Prospect Park
- Genre: Television production company, music management, record label
- Founded: 2008; 18 years ago
- Founder: Richard H. Frank, Jeff Kwatinetz, Peter Katsis
- Headquarters: Los Angeles, California, United States
- Parent: The Firm, Inc. (2015–present)

= Prospect Park (production company) =

American entertainment production company

Prospect Park is a Hollywood entertainment production company, founded in 2008 by Richard H. Frank, a former executive at the Walt Disney Television, and Jeff Kwatinetz, former CEO of the talent agency The Firm, Inc., and music manager Peter Katsis. Based in Century City, California, and embodies three distinct business units: music management, television production, and a record label. On May 3, 2011, former ABC executive Josh Barry joined the company to lead the production company.

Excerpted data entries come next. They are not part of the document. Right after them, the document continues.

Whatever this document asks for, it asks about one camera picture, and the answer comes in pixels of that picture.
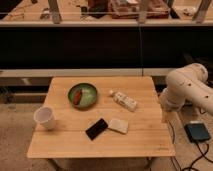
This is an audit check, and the black eraser block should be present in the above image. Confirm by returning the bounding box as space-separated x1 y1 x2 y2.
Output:
86 119 108 140

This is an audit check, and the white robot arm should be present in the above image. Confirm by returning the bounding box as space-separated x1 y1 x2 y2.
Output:
159 63 213 122

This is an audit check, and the green ceramic bowl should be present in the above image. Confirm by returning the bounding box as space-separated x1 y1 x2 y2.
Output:
67 83 98 109

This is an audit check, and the small white plastic bottle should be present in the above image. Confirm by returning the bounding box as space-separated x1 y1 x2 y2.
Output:
109 90 137 112

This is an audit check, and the beige sponge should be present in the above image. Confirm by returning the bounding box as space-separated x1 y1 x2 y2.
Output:
108 118 128 134

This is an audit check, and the wooden table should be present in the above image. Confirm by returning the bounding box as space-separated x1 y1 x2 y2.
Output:
27 77 175 158

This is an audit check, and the orange carrot piece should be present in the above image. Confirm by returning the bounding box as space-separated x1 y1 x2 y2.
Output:
73 89 82 105

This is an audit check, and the brown tray on bench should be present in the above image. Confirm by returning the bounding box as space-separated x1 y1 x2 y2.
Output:
108 0 170 19

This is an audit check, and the black cable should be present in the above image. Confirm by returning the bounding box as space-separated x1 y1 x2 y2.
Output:
167 120 213 171

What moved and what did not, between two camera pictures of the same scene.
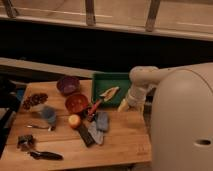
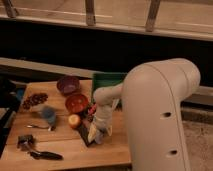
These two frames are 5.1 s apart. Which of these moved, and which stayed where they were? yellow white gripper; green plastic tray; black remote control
Moved: yellow white gripper
Stayed: black remote control; green plastic tray
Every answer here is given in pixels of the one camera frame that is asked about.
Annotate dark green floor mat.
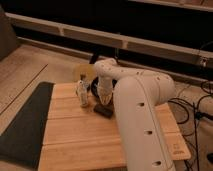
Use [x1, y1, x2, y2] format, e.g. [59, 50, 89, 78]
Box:
[0, 82, 54, 169]

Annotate dark ceramic bowl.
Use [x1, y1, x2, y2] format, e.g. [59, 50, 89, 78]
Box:
[91, 77, 117, 99]

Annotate clear plastic bottle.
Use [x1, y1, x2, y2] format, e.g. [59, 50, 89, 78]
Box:
[76, 74, 90, 107]

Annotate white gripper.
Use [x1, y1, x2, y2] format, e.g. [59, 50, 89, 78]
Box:
[97, 84, 113, 105]

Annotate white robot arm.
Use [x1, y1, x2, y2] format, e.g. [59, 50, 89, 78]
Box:
[94, 59, 176, 171]

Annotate black floor cables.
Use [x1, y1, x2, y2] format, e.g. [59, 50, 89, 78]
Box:
[168, 79, 213, 171]

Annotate white metal rail frame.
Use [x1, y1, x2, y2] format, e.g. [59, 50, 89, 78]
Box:
[6, 13, 213, 68]

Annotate dark brown rectangular block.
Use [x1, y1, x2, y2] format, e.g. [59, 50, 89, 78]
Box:
[94, 104, 113, 118]

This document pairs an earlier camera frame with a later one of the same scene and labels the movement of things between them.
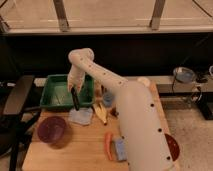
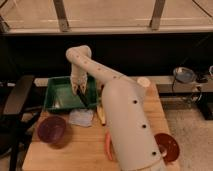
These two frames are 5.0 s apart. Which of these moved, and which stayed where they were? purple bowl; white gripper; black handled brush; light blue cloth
Moved: black handled brush
Stayed: purple bowl; light blue cloth; white gripper
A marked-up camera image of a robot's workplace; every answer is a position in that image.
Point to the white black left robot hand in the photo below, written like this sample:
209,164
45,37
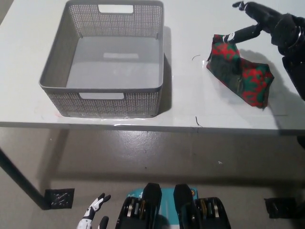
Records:
94,208

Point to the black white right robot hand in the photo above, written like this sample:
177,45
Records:
281,26

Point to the red green coffee bean bag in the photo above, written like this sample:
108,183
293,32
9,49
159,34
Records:
247,78

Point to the black metal table leg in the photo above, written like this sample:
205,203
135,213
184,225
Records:
23,179

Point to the dark round object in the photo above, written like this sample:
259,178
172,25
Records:
301,143

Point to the grey perforated plastic basket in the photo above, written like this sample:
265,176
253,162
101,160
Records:
69,59

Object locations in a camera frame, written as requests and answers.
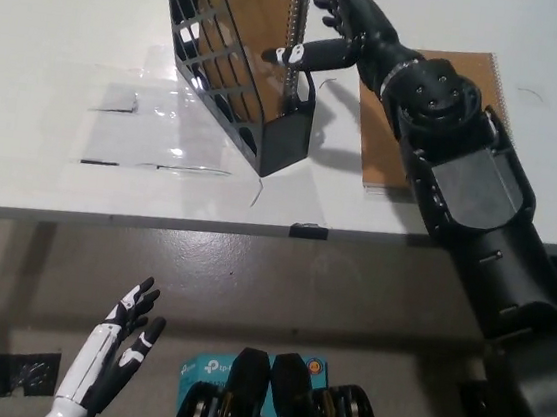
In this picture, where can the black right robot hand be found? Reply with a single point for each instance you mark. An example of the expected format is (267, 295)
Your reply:
(369, 32)

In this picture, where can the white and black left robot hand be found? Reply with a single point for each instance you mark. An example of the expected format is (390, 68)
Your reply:
(90, 363)

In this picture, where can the brown spiral notebook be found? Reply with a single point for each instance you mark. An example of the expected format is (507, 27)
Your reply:
(250, 14)
(383, 130)

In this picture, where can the black lattice book holder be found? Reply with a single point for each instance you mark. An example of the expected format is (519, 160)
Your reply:
(286, 141)

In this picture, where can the teal tp-link box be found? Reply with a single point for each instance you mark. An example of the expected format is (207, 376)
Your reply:
(205, 367)

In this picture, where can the clear plastic sheet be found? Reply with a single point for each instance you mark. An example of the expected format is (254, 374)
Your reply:
(156, 129)

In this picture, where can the grey paper patch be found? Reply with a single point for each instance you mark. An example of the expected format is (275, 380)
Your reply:
(117, 99)

The production company produced USA Network television series Royal Pains, as well as the FX Network series Wilfred and the WGN America series Salem. The music division is divided into the management department, which guides the careers of music artists, and Prospect Park Records, an independent record label which has served as the label home to artists such as Five Finger Death Punch, Korn, and Mindset Evolution. In 2014, it added British chart toppers You Me at Six and New York rapper Azealia Banks to its roster.

In 2013, Prospect Park launched its own web channel, The Online Network, with revivals of the long-running daytime soap operas One Life to Live and All My Children. Later that year it filed a lawsuit against ABC, the licensee of those series, and the Prospect Park Networks division filed for Chapter 11 bankruptcy in 2014. The production and music divisions remained unaffected, and in 2015 were positioned as subordinate entities to a reactivated The Firm, Inc.

==The Online Network==

On July 7, 2011, ABC announced the licensing of its soaps to Prospect Park, who intended to continue production of the shows in a new paid online TV and interactive media network.

On September 27, 2011, Prospect Park announced that it would produce new episodes of the two daytime soap operas, which would air on its new Internet channel starting in January 2012.

On November 10, 2011, it was announced that the relaunch of All My Children had been indefinitely delayed and that Prospect Park would focus solely on the relaunch of One Life to Live. On November 23, 2011, Prospect Park suspended its plans altogether to launch an online channel with All My Children and One Life to Live. A year later, it was announced the plans were revived.

On January 7, 2013, it was confirmed via press release that Prospect Park's The Online Network would launch and that All My Children and One Life to Live would serve as anchor programming. Production of the shows resumed on February 25, 2013. The soap operas premiered with new 30 minute episodes on Hulu, Hulu Plus and iTunes on April 29, 2013. TOLN also produced a series of behind the scenes promotional "episodes" called MORE All My Children and MORE One Life to Live, as well as a radio talk show centered on the programs, called TOLN SOAPS Live with Michael Fairman.

==Litigation and bankruptcy==
On April 18, 2013, Prospect Park filed a $25 million lawsuit against ABC over One Life to Live, alleging ABC failed to honor its part of the licensing agreement. Among the issues named in the lawsuit are allegations of ABC's attempts to sabotage Prospect Park's revival of the soaps by killing off One Life to Live characters loaned to General Hospital, failure on ABC's part to consult Prospect Park on storylines involving One Life to Live characters, and claiming that one One Life to Live character was actually a General Hospital character.

On June 6, 2013, production of both shows was halted due to a labor dispute with the International Alliance of Theatrical Stage Employees labor union, which was resolved two months later. On September 3, 2013, Prospect Park announced production of All My Children and One Life to Live would be suspended until the lawsuit with ABC was resolved. On November 11, 2013, several All My Children cast members announced that Prospect Park had closed production and canceled the series again.

On March 10, 2014, Prospect Park Networks announced that it had filed for Chapter 11 bankruptcy protection while it continued its lawsuit against ABC. ABC subsequently filed a countersuit seeking unpaid licensing fees. TOLN was dissolved later that year. The Firm, Inc. was reactivated in August 2015, with Prospect Park Productions as a subordinate entity continuing to produce its series, including Royal Pains and Salem, and the music divisions similarly unaffected.

ABC's countersuit was dismissed in October 2016, and Prospect Park's lawsuit was dismissed in December 2016, with the rights to All My Children and One Life to Live reverting to ABC.